Condition or disease Intervention/treatment
Cardiovascular Diseases Heart Diseases Coronary Disease Coronary Heart Disease Risk Reduction Diabetes Mellitus, Non-insulin Dependent Behavioral: diet Behavioral: physical activity Behavioral: stress management Behavioral: smoking cessation

Detailed Description:


The overall goal of this study was to test a practical, theory-based intervention to achieve long-term behavior change for women with Type 2 diabetes at high risk for developing coronary heart disease (CHD). Epidemiological and clinical studies suggest that diabetes is associated with increased risk for CHD that is greater in women than in men. CHD is a major cause of death and functional limitations in women, but the vast majority of CHD studies have primarily involved middle-aged men. There is convincing research evidence that healthy lifestyle behaviors, including low-fat diet, physical activity, stress management, smoking cessation, and social support, can reduce CHD risk

The study was initiated in response to a Request for Applications released in October 1997 by the National Institutes of Health Office of the Director on "Innovative Approaches to Disease Prevention Through Behavior Change."
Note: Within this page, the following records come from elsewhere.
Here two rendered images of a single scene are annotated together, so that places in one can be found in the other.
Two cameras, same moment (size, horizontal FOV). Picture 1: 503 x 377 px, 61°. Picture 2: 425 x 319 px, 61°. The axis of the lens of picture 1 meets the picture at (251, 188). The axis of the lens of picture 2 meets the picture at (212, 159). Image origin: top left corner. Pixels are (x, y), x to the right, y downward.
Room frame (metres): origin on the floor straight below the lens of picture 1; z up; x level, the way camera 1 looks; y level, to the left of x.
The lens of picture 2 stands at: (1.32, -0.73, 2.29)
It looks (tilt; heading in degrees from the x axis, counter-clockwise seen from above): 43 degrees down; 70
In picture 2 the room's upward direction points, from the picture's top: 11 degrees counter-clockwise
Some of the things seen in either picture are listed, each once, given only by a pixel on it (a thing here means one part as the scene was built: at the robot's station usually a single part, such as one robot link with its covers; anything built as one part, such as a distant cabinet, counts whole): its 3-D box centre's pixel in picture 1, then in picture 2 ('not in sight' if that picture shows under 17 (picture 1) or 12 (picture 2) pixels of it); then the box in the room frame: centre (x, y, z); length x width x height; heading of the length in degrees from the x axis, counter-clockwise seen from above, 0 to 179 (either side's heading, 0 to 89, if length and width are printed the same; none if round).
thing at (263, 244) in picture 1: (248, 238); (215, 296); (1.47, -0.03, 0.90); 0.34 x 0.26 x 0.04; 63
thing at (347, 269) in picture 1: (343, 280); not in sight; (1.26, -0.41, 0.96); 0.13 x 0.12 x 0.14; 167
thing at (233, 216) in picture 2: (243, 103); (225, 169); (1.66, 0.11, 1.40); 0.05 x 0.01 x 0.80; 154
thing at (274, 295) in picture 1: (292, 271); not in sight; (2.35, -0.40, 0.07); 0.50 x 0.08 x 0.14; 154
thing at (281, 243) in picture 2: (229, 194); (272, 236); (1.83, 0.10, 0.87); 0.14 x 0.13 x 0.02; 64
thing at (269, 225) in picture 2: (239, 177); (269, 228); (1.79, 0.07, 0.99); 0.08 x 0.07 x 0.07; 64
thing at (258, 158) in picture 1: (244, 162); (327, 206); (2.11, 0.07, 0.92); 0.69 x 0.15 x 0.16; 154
The study was a randomized trial to compare short-term (6-month) outcomes in women receiving usual care compared to a modified Ornish-type comprehensive lifestyle management (CLM) intervention. Participants (N = 279) were randomized to usual care (UC) or Mediterranean Lifestyle Program, a lifestyle change intervention aimed at the behavioral risk factors (eating patterns, physical activity, stress management, and social support) affecting risk for CHD in postmenopausal women with type 2 diabetes. After 6 months, women in the CLM condition were randomized to one of two approaches for providing support either lay-led group support or personalized computer-based support - to evaluate these strategies in enhancing longer-term maintenance of effects. Outcomes included multiple CHD lifestyle behaviors (e.g., dietary intake, exercise levels, stress management, smoking cessation), physiological risk factors associated with CHD (e.g., serum lipids, hypertension, weight, vascular reactivity), HbA1c (glycated hemoglobin, a measure of diabetes), and quality of life (e.g., depression, functioning).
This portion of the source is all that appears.